▸ **PROBLEM TO SOLVE**: Every record must be copied exactly.

▸ **Saved entries**:
※ ※ ※
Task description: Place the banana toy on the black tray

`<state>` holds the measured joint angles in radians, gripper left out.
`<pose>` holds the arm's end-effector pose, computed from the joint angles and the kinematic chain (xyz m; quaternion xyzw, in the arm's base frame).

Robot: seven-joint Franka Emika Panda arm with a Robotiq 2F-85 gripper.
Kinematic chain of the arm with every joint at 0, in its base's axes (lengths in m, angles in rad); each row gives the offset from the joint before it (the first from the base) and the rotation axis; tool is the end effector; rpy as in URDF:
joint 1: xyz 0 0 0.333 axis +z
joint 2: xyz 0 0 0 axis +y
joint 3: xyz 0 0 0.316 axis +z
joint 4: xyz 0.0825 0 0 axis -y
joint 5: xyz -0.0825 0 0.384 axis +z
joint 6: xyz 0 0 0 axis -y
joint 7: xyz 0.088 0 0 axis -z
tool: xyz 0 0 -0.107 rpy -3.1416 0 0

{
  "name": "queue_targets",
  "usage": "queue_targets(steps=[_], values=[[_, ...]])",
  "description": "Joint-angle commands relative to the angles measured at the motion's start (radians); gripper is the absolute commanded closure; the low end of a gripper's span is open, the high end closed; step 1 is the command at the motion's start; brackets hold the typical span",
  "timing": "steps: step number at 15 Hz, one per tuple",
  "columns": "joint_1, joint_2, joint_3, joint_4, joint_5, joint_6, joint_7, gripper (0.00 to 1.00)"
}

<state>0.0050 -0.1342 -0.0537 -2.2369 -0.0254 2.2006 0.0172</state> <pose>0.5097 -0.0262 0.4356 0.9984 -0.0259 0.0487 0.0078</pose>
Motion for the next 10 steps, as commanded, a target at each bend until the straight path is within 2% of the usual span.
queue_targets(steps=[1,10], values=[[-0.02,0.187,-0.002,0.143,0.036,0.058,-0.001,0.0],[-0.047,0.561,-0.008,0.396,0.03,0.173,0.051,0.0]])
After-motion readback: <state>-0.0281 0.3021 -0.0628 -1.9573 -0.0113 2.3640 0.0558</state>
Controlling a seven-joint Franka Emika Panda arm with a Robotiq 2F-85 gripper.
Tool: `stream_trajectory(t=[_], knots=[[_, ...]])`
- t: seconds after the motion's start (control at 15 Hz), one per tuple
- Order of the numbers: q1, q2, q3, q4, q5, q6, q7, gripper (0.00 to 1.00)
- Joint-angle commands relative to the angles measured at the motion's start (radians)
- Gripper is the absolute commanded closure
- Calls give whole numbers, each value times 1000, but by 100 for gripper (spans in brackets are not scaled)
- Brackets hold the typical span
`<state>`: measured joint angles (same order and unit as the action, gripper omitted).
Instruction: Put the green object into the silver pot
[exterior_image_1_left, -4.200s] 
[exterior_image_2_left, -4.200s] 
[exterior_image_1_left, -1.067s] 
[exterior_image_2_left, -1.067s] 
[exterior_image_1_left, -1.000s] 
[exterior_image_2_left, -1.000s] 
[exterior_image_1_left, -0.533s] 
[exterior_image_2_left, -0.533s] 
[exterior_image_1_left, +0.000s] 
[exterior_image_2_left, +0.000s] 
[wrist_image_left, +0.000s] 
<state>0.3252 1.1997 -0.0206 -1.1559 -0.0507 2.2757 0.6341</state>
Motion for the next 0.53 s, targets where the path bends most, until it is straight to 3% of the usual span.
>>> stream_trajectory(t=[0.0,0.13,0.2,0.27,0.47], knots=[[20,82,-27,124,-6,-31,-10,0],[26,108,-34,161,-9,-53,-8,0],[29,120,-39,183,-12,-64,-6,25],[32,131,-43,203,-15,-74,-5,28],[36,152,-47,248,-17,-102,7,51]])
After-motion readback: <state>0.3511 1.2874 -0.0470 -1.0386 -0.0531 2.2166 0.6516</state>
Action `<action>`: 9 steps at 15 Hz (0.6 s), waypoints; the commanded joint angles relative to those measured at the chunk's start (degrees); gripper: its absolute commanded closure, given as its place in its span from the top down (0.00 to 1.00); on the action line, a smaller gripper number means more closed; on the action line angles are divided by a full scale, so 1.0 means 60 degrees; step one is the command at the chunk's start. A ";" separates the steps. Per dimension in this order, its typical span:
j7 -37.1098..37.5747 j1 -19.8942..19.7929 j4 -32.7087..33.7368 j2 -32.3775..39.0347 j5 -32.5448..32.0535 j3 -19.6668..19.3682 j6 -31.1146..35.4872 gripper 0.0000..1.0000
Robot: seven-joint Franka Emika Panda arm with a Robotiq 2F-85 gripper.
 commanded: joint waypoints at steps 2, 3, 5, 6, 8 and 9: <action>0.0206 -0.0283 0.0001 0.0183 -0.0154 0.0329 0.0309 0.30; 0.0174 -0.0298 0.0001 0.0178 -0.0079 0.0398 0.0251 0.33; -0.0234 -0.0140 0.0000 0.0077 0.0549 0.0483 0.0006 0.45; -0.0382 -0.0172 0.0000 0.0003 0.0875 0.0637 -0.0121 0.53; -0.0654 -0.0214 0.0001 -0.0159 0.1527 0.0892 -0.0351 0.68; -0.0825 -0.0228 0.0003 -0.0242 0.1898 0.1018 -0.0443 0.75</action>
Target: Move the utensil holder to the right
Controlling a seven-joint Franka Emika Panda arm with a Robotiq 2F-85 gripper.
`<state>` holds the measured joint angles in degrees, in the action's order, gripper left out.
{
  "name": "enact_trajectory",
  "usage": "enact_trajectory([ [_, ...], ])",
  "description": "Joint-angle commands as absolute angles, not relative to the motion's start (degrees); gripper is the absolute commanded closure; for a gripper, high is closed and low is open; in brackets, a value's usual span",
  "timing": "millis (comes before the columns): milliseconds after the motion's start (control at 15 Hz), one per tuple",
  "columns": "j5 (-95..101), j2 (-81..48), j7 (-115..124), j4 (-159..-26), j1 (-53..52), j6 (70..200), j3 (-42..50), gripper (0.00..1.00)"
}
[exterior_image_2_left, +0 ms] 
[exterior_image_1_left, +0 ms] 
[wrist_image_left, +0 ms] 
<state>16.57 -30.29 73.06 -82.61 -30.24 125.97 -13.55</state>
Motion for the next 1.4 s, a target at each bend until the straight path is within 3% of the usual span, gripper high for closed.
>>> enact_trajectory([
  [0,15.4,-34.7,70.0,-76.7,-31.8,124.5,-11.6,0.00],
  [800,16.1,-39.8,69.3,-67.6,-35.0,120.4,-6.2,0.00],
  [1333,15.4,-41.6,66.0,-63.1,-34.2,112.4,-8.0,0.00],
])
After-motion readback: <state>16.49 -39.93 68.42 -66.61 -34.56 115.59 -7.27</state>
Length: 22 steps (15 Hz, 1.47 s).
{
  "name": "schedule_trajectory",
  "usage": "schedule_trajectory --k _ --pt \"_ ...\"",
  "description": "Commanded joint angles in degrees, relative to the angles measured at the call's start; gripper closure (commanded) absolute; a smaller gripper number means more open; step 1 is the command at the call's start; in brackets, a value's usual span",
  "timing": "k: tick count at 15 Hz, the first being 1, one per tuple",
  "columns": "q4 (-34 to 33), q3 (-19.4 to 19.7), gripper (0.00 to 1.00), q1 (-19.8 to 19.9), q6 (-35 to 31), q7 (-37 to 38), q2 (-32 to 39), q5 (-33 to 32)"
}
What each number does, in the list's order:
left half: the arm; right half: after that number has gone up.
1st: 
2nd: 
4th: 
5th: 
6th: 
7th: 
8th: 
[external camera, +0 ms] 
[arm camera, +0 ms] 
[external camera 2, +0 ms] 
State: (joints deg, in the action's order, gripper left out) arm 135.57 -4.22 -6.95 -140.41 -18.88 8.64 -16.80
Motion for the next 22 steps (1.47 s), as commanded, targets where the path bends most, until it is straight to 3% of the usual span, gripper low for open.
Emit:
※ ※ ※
▸ **EXERCISE RESULT**:
Task description: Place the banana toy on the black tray

`<state>` holds the measured joint angles in radians, gripper left out.
`<pose>` holds the arm's end-effector pose, computed from the joint angles and the kinematic chain (xyz m; quaternion xyzw, in the arm's base frame).

Robot: seven-joint Franka Emika Panda arm with a Robotiq 2F-85 gripper.
Kinematic chain of the arm with every joint at 0, in its base's axes (lengths in m, angles in rad); each row gives the offset from the joint before it (the first from the base) and the rotation axis; tool is the end effector; rpy as in URDF:
joint 1: xyz 0 0 0.333 axis +z
joint 2: xyz 0 0 0 axis +y
joint 3: xyz 0 0 0.316 axis +z
joint 4: xyz 0.0825 0 0 axis -y
joint 5: xyz -0.0825 0 0.384 axis +z
joint 6: xyz 0 0 0 axis -y
joint 7: xyz 0.088 0 0 axis -z
tool: xyz 0 0 -0.107 rpy -3.1416 0 0

{
  "name": "queue_targets",
  "usage": "queue_targets(steps=[_], values=[[_, ...]])",
  "description": "Joint-angle commands relative to the angles measured at the motion's start (radians); gripper is the absolute commanded closure; the low end of a gripper's span is open, the high end closed; step 1 is the command at the motion's start; brackets hold the typical span",
  "timing": "steps: step number at 15 Hz, one per tuple",
  "columns": "joint_1, joint_2, joint_3, joint_4, joint_5, joint_6, joint_7, gripper (0.00 to 1.00)"
}

<state>0.0050 -0.1342 -0.0537 -2.2369 -0.0254 2.2006 0.0172</state> <pose>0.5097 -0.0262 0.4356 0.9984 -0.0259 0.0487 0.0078</pose>
Motion for the next 10 steps, as commanded, a target at each bend until the straight path is within 2% of the usual span.
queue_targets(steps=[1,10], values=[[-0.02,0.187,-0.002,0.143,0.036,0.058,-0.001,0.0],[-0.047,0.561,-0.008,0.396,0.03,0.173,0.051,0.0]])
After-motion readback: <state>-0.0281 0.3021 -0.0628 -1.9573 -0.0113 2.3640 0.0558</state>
Controlling a seven-joint Franka Emika Panda arm with a Robotiq 2F-85 gripper.
Tool: `stream_trajectory(t=[_], knots=[[_, ...]])`
- t: seconds after the motion's start (control at 15 Hz), one per tuple
- Order of the numbers: q1, q2, q3, q4, q5, q6, q7, gripper (0.00 to 1.00)
- Joint-angle commands relative to the angles measured at the motion's start (radians)
- Gripper is the absolute commanded closure
- Calls give whole numbers, each value times 1000, but by 100 for gripper (spans in brackets are not scaled)
- Brackets hold the typical span
`<state>`: measured joint angles (same order and unit as the action, gripper omitted).
Instruction: Put the green object into the silver pot
[exterior_image_1_left, -4.200s] 
[exterior_image_2_left, -4.200s] 
[exterior_image_1_left, -1.067s] 
[exterior_image_2_left, -1.067s] 
[exterior_image_1_left, -1.000s] 
[exterior_image_2_left, -1.000s] 
[exterior_image_1_left, -0.533s] 
[exterior_image_2_left, -0.533s] 
[exterior_image_1_left, +0.000s] 
[exterior_image_2_left, +0.000s] 
[wrist_image_left, +0.000s] 
<state>0.3252 1.1997 -0.0206 -1.1559 -0.0507 2.2757 0.6341</state>
Motion for the next 0.53 s, targets where the path bends most, until it is straight to 3% of the usual span.
>>> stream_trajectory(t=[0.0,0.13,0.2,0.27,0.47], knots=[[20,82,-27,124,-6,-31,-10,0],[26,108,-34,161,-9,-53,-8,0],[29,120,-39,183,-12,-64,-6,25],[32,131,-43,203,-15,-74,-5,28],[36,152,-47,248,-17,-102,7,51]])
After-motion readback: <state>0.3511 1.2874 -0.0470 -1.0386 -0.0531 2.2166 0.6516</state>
Action `<action>`: 9 steps at 15 Hz (0.6 s), waypoints; the commanded joint angles relative to those measured at the chunk's start (degrees); gripper: its absolute commanded closure, given as its place in its span from the top down (0.00 to 1.00); on the action line, a smaller gripper number means more closed; on the action line angles are divided by a full scale, so 1.0 means 60 degrees; step one is the command at the chunk's start. A ";" separates the steps. Per dimension in this order, its typical span:
j7 -37.1098..37.5747 j1 -19.8942..19.7929 j4 -32.7087..33.7368 j2 -32.3775..39.0347 j5 -32.5448..32.0535 j3 -19.6668..19.3682 j6 -31.1146..35.4872 gripper 0.0000..1.0000
Robot: seven-joint Franka Emika Panda arm with a Robotiq 2F-85 gripper.
 commanded: joint waypoints at steps 2, 3, 5, 6, 8 and 9: <action>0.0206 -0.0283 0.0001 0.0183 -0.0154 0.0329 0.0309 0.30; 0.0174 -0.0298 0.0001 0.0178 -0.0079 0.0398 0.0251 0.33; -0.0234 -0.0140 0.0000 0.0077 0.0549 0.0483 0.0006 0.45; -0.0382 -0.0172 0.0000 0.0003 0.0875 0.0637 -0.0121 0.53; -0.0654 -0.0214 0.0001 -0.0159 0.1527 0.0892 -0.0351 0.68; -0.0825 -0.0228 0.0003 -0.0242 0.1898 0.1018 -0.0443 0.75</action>
Target: Move the utensil holder to the right
Controlling a seven-joint Franka Emika Panda arm with a Robotiq 2F-85 gripper.
`<state>` holds the measured joint angles in degrees, in the action's order, gripper left out.
{
  "name": "enact_trajectory",
  "usage": "enact_trajectory([ [_, ...], ])",
  "description": "Joint-angle commands as absolute angles, not relative to the motion's start (degrees); gripper is the absolute commanded closure; for a gripper, high is closed and low is open; in brackets, a value's usual span",
  "timing": "millis (comes before the columns): milliseconds after the motion's start (control at 15 Hz), one per tuple",
  "columns": "j5 (-95..101), j2 (-81..48), j7 (-115..124), j4 (-159..-26), j1 (-53..52), j6 (70..200), j3 (-42..50), gripper (0.00..1.00)"
}
[exterior_image_2_left, +0 ms] 
[exterior_image_1_left, +0 ms] 
[wrist_image_left, +0 ms] 
<state>16.57 -30.29 73.06 -82.61 -30.24 125.97 -13.55</state>
Motion for the next 1.4 s, a target at each bend until the straight path is within 3% of the usual span, gripper high for closed.
>>> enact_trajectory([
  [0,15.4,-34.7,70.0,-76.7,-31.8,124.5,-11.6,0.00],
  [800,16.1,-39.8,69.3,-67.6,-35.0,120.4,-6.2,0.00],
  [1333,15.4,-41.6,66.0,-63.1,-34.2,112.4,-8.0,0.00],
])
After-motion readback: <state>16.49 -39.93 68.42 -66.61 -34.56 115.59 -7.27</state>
Length: 22 steps (15 Hz, 1.47 s).
{
  "name": "schedule_trajectory",
  "usage": "schedule_trajectory --k _ --pt \"_ ...\"",
  "description": "Commanded joint angles in degrees, relative to the angles measured at the call's start; gripper closure (commanded) absolute; a smaller gripper number means more open; step 1 is the command at the call's start; in brackets, a value's usual span",
  "timing": "k: tick count at 15 Hz, the first being 1, one per tuple",
  "columns": "q4 (-34 to 33), q3 (-19.4 to 19.7), gripper (0.00 to 1.00), q1 (-19.8 to 19.9), q6 (-35 to 31), q7 (-37 to 38), q2 (-32 to 39), q5 (-33 to 32)"
}
What each number does, in the list's order:
left half: the arm; right half: after that number has gone up.
1st: 
2nd: 
4th: 
5th: 
6th: 
7th: 
8th: 
[external camera, +0 ms] 
[arm camera, +0 ms] 
[external camera 2, +0 ms] 
State: (joints deg, in the action's order, gripper left out) arm 135.57 -4.22 -6.95 -140.41 -18.88 8.64 -16.80
Motion for the next 22 steps (1.47 s), as commanded, targets where the path bends most, until it is straight to 3% of the usual span, gripper low for open.
Emit:

This completes the exercise.